10 Locations in the U.S. Ideal for Accelerating Infrastructure with Advanced Manufacturing

By Taj Shorter Published on Apr. 18, 2023

As the US progresses through a new era of infrastructure development, we’ve identified 10 areas as particularly advantageous for accelerating infrastructure through modern manufacturing. Due to the Biden-Harris Administration’s Bipartisan Infrastructure Law, billions of dollars will be allocated to fund initiatives targeting these urban centers—allowing them to become innovation hubs for manufacturing and utilize some of their most groundbreaking technologies and resources. With an eye on building more resilient communities and creating greater economic opportunities, we’ll explore the benefits each city brings to the table and analyze what kind of advancements are possible.

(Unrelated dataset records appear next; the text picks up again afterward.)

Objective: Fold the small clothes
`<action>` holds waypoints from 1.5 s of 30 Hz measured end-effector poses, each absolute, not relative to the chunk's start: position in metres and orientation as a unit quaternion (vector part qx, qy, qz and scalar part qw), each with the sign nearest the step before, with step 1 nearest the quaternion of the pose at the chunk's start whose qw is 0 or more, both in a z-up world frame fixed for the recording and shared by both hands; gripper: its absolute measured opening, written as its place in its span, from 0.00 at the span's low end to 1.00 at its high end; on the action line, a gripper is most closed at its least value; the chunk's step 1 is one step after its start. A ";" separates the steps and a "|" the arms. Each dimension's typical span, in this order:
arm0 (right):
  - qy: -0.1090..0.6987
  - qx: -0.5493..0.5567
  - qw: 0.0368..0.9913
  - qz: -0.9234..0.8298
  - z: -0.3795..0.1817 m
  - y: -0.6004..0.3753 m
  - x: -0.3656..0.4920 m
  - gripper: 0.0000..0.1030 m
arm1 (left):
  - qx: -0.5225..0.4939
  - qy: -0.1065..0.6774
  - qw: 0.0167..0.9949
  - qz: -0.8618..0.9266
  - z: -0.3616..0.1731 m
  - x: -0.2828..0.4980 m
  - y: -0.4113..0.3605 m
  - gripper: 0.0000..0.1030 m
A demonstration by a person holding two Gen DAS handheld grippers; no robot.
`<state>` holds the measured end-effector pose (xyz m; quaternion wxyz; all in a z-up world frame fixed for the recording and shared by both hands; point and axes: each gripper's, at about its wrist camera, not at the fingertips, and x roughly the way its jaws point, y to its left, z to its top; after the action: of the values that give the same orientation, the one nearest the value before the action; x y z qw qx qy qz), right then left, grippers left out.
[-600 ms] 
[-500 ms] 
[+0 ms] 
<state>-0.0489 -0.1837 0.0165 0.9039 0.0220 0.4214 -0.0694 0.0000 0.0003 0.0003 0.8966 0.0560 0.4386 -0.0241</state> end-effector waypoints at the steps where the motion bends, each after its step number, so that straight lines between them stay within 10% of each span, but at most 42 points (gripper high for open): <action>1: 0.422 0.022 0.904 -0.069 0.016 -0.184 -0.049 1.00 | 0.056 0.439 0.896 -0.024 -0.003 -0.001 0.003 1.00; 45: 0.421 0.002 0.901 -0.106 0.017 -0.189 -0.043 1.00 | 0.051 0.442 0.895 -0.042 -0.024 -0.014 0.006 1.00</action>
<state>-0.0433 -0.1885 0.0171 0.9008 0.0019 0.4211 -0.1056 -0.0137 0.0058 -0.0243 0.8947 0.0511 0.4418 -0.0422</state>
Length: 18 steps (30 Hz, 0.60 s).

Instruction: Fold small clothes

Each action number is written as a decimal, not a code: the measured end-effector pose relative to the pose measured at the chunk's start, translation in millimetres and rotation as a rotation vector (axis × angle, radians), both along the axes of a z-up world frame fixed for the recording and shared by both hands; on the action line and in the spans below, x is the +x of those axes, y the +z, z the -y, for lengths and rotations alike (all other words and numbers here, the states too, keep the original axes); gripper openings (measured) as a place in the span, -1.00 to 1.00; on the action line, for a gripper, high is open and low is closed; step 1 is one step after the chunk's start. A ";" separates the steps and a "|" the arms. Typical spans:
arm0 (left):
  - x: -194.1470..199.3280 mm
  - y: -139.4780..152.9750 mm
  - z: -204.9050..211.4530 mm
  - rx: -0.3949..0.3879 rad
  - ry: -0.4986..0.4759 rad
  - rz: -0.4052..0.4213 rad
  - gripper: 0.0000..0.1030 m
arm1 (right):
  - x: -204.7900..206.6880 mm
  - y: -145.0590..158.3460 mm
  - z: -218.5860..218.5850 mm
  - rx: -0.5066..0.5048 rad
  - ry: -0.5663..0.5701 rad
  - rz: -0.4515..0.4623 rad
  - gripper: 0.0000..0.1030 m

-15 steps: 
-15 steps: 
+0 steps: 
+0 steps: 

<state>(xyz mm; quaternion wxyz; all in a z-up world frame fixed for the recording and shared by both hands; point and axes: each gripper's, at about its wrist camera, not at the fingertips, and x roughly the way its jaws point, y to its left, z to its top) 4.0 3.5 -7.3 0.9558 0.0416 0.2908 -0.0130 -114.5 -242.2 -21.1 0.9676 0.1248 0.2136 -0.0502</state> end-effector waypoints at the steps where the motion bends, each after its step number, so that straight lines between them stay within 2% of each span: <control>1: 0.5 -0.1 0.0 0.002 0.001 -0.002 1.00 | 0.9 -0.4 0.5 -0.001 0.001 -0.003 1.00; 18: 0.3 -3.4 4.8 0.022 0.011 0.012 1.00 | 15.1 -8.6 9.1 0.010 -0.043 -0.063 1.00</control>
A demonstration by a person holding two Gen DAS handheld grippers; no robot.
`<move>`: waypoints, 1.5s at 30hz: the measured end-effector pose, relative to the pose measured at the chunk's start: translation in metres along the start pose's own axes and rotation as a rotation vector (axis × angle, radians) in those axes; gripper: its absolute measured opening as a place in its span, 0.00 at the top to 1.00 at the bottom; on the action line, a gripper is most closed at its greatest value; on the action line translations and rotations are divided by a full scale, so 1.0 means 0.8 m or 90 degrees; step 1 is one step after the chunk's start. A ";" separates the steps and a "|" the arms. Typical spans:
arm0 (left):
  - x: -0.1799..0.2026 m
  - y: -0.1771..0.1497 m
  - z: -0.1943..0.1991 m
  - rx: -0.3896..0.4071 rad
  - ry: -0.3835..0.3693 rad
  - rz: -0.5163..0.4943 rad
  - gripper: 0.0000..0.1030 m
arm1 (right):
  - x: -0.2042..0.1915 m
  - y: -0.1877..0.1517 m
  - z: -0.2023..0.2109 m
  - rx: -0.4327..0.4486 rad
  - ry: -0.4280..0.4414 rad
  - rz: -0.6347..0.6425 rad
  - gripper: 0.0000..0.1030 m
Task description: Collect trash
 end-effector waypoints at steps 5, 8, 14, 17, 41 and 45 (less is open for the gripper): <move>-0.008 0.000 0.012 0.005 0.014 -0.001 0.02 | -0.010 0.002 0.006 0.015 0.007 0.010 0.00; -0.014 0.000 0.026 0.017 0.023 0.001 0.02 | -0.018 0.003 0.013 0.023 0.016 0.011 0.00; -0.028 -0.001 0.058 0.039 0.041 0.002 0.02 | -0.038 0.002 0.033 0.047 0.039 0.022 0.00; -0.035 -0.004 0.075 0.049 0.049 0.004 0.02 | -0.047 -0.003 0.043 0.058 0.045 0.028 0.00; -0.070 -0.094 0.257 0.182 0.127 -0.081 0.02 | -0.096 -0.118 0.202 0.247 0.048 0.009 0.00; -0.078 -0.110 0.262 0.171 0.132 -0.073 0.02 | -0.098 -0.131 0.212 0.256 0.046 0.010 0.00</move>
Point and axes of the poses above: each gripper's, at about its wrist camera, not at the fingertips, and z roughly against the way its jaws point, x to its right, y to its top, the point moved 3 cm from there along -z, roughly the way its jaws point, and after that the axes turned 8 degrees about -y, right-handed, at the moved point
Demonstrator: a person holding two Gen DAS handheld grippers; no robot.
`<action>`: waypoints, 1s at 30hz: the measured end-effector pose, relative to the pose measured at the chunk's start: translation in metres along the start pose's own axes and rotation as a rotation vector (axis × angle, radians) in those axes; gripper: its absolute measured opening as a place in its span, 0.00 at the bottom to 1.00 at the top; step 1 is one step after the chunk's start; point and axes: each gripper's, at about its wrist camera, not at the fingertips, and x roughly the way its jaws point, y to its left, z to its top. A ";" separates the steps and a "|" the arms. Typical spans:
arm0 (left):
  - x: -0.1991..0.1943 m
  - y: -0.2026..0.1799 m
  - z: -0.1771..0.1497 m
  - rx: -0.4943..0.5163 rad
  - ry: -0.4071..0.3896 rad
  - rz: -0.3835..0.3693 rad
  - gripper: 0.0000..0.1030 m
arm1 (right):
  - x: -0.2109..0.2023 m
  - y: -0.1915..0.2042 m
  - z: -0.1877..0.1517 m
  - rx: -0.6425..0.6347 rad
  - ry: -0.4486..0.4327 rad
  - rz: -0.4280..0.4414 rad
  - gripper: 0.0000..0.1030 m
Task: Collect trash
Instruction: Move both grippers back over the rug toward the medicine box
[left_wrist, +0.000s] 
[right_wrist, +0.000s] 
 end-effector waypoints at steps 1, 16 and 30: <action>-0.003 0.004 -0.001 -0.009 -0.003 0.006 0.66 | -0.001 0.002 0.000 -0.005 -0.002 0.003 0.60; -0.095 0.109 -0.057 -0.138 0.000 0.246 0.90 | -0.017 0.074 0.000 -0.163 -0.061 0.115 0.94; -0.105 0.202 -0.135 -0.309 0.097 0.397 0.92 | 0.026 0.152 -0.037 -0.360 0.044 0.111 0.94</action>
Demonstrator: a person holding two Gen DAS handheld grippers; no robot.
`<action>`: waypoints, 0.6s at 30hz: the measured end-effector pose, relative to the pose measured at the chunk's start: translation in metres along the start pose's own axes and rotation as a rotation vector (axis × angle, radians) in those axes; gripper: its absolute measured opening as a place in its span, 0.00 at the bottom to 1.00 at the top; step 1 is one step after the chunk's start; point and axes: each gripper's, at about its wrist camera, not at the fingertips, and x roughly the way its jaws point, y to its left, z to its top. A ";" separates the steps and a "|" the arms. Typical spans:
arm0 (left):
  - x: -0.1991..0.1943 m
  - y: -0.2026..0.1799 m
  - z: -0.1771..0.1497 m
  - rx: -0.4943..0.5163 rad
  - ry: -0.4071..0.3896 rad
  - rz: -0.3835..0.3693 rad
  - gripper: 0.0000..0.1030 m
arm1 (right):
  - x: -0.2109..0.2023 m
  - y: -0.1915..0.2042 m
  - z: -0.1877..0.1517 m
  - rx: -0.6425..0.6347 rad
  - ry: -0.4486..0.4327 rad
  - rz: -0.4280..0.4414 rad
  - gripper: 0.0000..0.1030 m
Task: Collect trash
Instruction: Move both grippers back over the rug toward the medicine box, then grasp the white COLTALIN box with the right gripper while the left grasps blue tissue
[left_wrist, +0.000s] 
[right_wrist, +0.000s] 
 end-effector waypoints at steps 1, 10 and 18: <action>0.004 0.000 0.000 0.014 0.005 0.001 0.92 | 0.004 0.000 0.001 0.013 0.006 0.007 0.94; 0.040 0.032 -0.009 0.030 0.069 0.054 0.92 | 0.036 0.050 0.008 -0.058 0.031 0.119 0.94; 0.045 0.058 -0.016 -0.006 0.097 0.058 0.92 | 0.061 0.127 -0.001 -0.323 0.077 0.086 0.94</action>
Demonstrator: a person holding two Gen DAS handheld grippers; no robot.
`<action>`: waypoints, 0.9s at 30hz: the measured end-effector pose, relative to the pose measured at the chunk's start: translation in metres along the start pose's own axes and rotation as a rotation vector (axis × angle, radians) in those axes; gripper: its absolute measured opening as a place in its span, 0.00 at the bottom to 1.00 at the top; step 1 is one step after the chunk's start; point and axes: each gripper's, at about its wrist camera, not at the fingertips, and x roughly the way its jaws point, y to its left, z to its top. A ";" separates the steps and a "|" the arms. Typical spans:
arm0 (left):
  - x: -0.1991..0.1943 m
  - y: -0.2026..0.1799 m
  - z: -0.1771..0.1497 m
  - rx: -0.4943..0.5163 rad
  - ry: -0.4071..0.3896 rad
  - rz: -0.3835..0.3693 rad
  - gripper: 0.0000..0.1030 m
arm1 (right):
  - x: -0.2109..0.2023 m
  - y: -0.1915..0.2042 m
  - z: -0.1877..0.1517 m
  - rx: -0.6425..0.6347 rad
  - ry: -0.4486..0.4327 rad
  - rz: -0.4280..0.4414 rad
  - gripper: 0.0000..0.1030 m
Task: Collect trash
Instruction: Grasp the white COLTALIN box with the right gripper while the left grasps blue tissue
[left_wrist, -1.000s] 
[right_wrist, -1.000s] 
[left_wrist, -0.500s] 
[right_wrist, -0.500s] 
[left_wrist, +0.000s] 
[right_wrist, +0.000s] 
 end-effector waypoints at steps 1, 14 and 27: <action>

First, what is advanced manufacturing?

Advanced manufacturing refers to the use of cutting-edge technologies, innovative processes, and highly skilled labor to create high-quality products in an efficient and sustainable manner. It involves the integration of advanced technologies such as robotics, automation, artificial intelligence, Internet of Things, additive manufacturing (3D printing), and data analytics into the manufacturing process. This is to optimize production, improve productivity, reduce costs, and enhance product performance.

sustainable infrastructure

This modern type of manufacturing leverages interdisciplinary approaches, including materials science, engineering, computer science, and business management, to enable the creation of complex and customized products with high precision, speed, and flexibility. It also emphasizes sustainability, with a focus on minimizing environmental impact, optimizing resource utilization, and promoting circular economy principles.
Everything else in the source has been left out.